Juliet Sellgren, a senior economics major at the University of Virginia, has a podcast titled “The Great Antidote.” In October, she interviewed me about the 2024 Nobel Prize winners in economics: Daron Acemoglu, Simon Johnson, and James Robinson. She contacted me because, as I have done most years since 1996, I had written an op-ed for the Wall Street Journal about the Laureate’s contributions to economic thought. It’s “‘Inclusive’ Free Market Wins Nobel Prize in Economics,” Wall Street Journal, October 14, 2024. The WSJ article is gated, but will be posted here in the next few days.
Juliet does a great job. It shows what someone with knowledge of economics and curiosity can do.
This episode and its home can be found on our sister site AdamSmithWorks.
Here are the issues we discussed, along with approximate timestamps.
1:21: Advice I would give to my younger self.
3:02: Juliet’s response – Bimodal distribution of students who seek help and those who do not.
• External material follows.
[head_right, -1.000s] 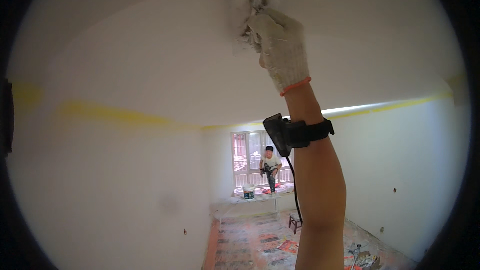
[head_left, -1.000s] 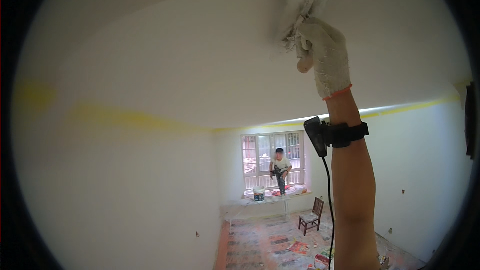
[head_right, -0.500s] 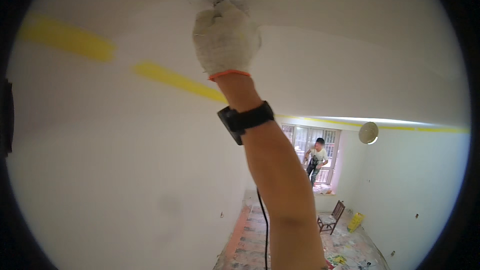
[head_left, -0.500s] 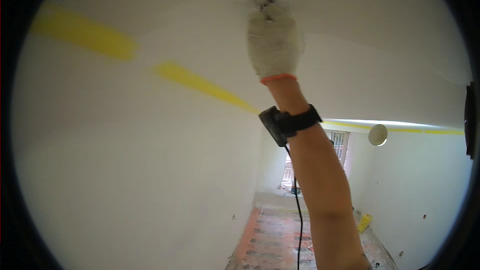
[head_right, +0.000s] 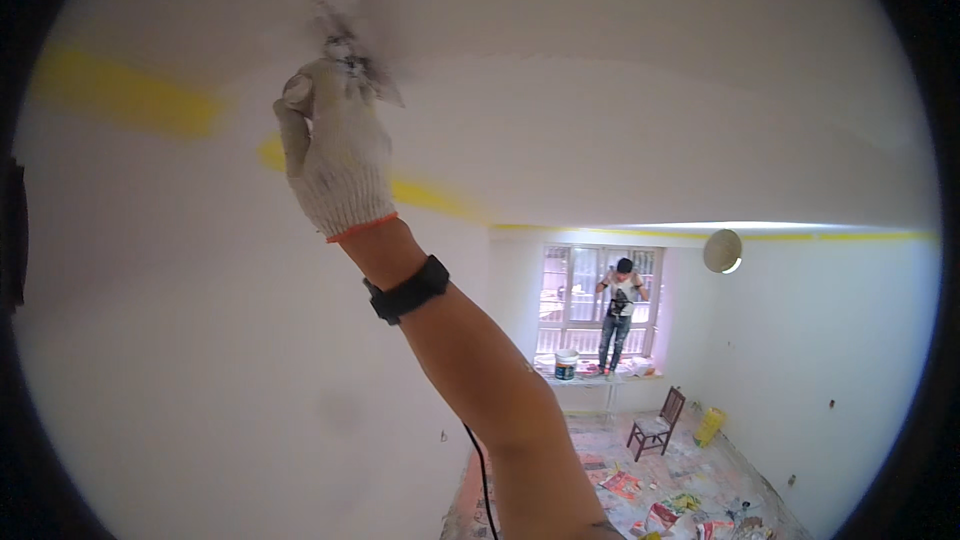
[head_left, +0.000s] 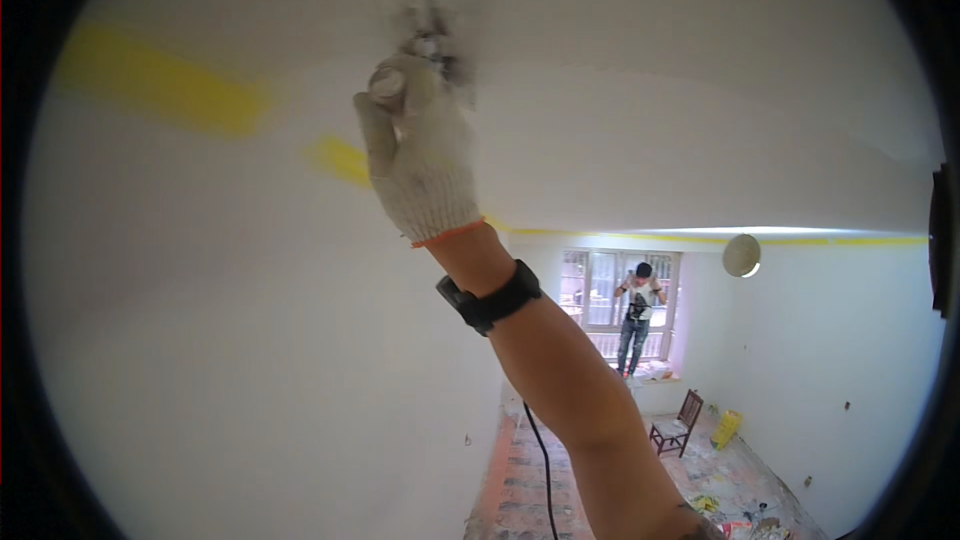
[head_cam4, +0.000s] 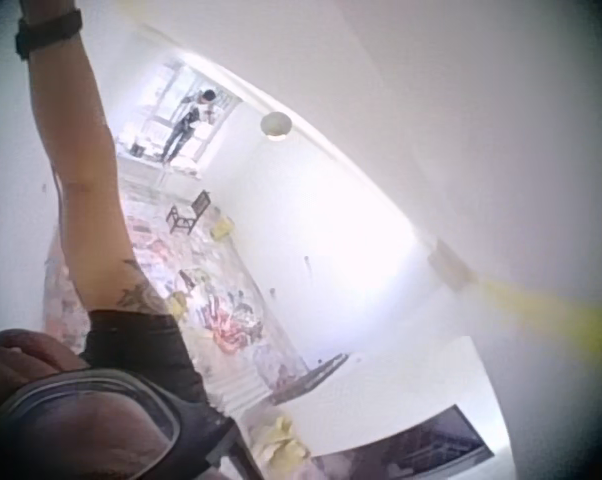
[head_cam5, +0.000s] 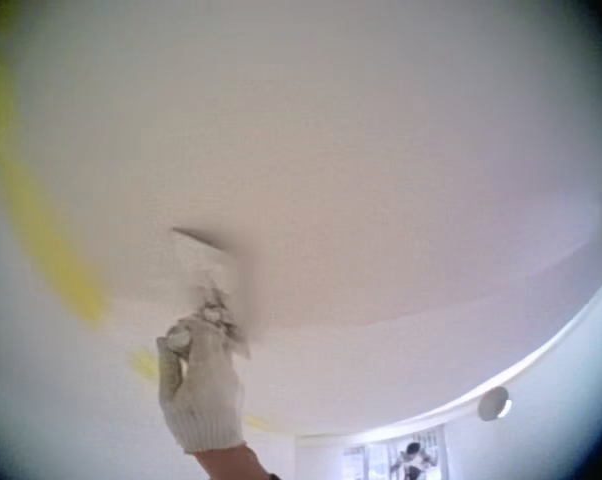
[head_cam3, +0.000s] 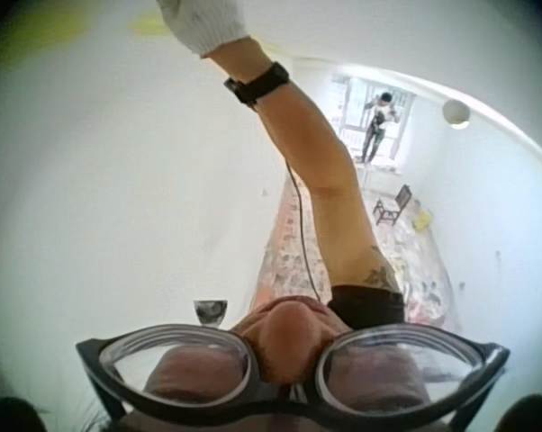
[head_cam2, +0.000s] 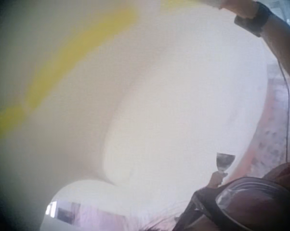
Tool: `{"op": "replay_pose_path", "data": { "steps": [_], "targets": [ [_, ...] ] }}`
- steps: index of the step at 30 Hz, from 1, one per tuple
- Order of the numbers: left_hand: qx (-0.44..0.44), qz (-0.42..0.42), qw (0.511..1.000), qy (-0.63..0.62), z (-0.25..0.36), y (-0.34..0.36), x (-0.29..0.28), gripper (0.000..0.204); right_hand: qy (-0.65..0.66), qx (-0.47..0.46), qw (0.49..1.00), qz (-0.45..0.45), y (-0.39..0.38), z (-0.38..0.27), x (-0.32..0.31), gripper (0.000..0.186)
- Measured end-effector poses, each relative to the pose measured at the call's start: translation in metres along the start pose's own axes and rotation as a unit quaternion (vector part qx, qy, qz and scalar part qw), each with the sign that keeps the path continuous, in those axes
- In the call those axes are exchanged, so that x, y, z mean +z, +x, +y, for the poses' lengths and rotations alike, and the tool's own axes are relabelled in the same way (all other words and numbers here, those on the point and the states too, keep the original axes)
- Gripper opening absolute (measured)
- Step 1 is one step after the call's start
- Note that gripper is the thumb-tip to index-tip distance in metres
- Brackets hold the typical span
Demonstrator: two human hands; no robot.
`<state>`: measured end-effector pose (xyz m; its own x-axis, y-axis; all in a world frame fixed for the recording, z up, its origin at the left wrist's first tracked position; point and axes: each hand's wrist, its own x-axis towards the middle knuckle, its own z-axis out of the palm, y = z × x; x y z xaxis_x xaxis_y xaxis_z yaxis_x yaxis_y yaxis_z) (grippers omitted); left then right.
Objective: Applying plaster or putty to the walls and ceiling of a room under renovation.
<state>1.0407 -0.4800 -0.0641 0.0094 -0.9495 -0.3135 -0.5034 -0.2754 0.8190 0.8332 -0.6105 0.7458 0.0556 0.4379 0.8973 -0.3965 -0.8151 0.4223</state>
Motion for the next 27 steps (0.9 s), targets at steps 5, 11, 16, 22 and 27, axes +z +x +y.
{"op": "replay_pose_path", "data": {
  "steps": [5,11,16,22,27],
  "targets": [
    [0.33,0.041,0.882,0.335,0.0,0.072,0.017,0.029,-0.159,-0.081,0.981,0.07,0.009,0.013,-0.139,0.031],
    [0.363,0.026,0.853,0.374,0.076,0.09,0.058,0.028,-0.202,-0.006,0.973,0.109,0.041,-0.004,-0.371,0.024],
    [0.374,0.024,0.834,0.405,0.142,0.08,0.103,0.027,-0.125,0.017,0.986,0.106,0.074,-0.031,-0.537,0.026],
    [0.567,0.02,0.753,0.332,0.18,0.087,0.157,0.025,-0.113,0.05,0.984,0.131,0.116,-0.034,-0.678,0.025],
    [0.51,-0.052,0.801,0.309,0.179,0.176,0.099,0.027,-0.195,0.01,0.968,0.159,0.083,0.002,-0.687,0.031]
  ]
}}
5:55: This year’s Nobel Prizes were awarded for important themes, not for “technically brilliant” things.
7:15: The process of researching and writing an editorial in about 7 hours.
9:15: Why I wish the award had gone to Doug Irwin and Jagdish Bhagwati.
11:58: We summarize the work of three economists and their challenging view that democracy matters. (That doesn’t mean I don’t support democracy.)
15:22: Acemoglu’s unwarranted beliefs about industrial policy.
16:20: Acemoglu doesn’t understand Hayek’s information problem or the problem of incentives in politics.
18:30: Acemoglu and Robinson were incredibly ignorant about the robber barons.
22:09: Why it’s hard to generalize about how the Nobel committee thinks and makes decisions.
25:34: Where do this year’s prizes rank in the rankings? Arnold Herberger and Thomas Sowell would understand that. And Armen Alchian, Harold Demsetz, and William Baumol should have understood that too.
28:54: Swedish economist Asser Lindbeck’s role in awarding free market-oriented economists.
31:21: Why you shouldn’t arrange your career to maximize your chances of winning a Nobel Prize.
33:25: Paul Samuelson thinks Austrian economist Ludwig von Mises deserves the award.
39:12: A sweet story about Claudia Goldin, who was working on her Ph.D. paper.
41:15: You need to write and discuss important issues. and the relevance of Thomas Sowell’s research for determining the claim that the federal government sent large numbers of people to Springfield, Ohio.
44:29: What I am working on to improve myself.
Note:
My book review on “Why Nations Fail” is “The Wealth and Poverty of Nations,” Regulation, Spring 2013.
My review for the Liberty Fund of the book about Asar Lindbeck’s role in the Nobel Prize is “The Nobel Factor: What Does the Prize Get in Return?” Econlib, April 5, 2021.
I wrote an article for Econlib about the so-called robber barons. It’s “Robber Baron: Neither Robber nor Baron,” Econlib, March 4, 2013.